Polarization gratings in the short-pitch approximation: electro-optics of deformed helix ferroelectric liquid crystals

TL;DR

This paper develops a theoretical model for the electro-optical behavior of deformed helix ferroelectric liquid crystal cells using polarization gratings, and validates it with experimental data, revealing voltage-controlled optical properties.

Contribution

It introduces a comprehensive theoretical approach relating diffraction matrices to Floquet harmonics for DHFLCs in the short-pitch approximation, and compares predictions with experiments.

Findings

The model accurately predicts transmittance as a function of voltage.

DHFLCs behave as biaxial layers with voltage-dependent optical axes.
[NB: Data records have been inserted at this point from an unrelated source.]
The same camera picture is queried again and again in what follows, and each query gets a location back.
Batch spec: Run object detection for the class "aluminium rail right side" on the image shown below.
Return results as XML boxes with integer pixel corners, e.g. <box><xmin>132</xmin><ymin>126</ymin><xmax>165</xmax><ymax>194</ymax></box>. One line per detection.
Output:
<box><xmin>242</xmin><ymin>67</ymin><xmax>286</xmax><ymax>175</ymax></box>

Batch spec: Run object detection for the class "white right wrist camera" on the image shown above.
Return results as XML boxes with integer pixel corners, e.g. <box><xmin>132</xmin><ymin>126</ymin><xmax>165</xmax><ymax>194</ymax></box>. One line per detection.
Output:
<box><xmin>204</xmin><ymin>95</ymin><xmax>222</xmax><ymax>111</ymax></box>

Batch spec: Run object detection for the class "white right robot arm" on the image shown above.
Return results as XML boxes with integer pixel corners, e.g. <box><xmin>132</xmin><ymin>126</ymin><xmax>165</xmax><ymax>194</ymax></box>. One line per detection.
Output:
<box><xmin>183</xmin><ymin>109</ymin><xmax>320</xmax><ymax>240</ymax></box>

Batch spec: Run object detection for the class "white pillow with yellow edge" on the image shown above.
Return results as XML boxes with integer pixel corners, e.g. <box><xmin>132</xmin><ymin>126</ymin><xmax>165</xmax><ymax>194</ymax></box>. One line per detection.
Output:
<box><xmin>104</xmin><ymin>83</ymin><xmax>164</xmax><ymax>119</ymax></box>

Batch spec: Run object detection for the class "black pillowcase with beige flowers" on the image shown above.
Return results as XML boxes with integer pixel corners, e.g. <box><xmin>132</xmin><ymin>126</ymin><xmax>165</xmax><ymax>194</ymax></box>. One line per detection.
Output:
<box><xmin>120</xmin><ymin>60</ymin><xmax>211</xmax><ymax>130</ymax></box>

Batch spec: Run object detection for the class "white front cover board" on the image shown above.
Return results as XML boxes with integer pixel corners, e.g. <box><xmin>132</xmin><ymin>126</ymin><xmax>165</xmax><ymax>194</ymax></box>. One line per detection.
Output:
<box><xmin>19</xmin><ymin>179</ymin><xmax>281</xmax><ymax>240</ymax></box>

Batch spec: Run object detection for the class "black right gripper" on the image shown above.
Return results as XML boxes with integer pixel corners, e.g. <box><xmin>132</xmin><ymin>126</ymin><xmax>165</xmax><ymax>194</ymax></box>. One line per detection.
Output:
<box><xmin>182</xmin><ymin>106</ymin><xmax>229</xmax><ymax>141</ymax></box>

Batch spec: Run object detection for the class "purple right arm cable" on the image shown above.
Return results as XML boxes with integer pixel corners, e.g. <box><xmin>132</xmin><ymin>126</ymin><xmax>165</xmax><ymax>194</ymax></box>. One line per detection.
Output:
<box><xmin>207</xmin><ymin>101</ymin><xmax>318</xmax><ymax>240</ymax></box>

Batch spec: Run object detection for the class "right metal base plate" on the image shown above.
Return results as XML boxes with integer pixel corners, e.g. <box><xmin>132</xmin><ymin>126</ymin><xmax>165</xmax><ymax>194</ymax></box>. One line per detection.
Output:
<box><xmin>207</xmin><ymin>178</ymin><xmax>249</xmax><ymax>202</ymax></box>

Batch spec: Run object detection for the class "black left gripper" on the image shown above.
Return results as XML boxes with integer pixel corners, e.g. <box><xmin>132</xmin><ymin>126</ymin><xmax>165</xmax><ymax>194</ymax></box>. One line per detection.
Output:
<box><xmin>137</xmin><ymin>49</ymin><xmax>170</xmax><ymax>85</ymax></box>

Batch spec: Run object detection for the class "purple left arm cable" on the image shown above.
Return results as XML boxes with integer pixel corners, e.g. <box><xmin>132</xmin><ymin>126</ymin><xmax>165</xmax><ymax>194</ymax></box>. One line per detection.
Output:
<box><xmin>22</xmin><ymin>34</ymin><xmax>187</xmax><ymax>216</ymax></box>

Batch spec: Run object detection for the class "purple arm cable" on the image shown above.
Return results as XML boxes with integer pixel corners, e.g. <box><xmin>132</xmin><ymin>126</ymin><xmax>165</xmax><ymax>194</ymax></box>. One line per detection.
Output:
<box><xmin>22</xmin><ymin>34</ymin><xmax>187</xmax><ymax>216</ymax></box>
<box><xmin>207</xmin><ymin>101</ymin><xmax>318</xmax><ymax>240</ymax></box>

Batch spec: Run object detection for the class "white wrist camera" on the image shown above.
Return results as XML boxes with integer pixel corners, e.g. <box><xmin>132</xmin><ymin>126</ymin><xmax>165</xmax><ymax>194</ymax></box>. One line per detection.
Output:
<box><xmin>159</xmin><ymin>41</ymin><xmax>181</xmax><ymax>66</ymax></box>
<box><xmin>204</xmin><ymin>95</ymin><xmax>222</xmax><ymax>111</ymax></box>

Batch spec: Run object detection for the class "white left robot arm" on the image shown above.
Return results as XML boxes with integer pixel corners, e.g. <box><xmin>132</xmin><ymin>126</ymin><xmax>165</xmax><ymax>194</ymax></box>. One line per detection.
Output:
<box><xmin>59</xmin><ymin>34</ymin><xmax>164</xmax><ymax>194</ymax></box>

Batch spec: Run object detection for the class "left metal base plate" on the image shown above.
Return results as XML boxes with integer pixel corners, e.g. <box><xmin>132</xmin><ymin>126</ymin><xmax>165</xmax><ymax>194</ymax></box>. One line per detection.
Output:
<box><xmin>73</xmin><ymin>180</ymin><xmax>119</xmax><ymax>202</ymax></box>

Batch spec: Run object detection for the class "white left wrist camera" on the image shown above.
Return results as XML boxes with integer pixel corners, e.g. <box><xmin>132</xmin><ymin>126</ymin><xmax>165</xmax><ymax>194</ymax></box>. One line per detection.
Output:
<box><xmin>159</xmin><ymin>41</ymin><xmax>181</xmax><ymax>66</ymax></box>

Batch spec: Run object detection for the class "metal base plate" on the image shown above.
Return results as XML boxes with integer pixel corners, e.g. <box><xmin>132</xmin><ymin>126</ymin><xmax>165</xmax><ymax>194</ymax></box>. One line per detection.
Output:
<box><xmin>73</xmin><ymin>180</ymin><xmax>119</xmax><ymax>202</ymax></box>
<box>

Good agreement between theory and experimental transmittance curves.

Abstract

Electro-optical properties of deformed helix ferroelectric liquid crystal (DHFLC) cells are studied by using a general theoretical approach to polarization gratings in which the transmission and reflection matrices of diffraction orders are explicitly related to the evolution operator of equations for the Floquet harmonics. In the short-pitch approximation, a DHFLC cell is shown to be optically equivalent to a uniformly anisotropic biaxial layer where one of the optical axes is normal to the substrates. For in-plane anisotropy, orientation of the optical axes and birefringence are both determined by the voltage applied across the cell and represent the parameters that govern the transmittance of normally incident light passing through crossed polarizers. We calculate the transmittance as a function of the applied voltage and compare the computed curves with the experimental data. The theoretical and experimental results are found to be in good agreement.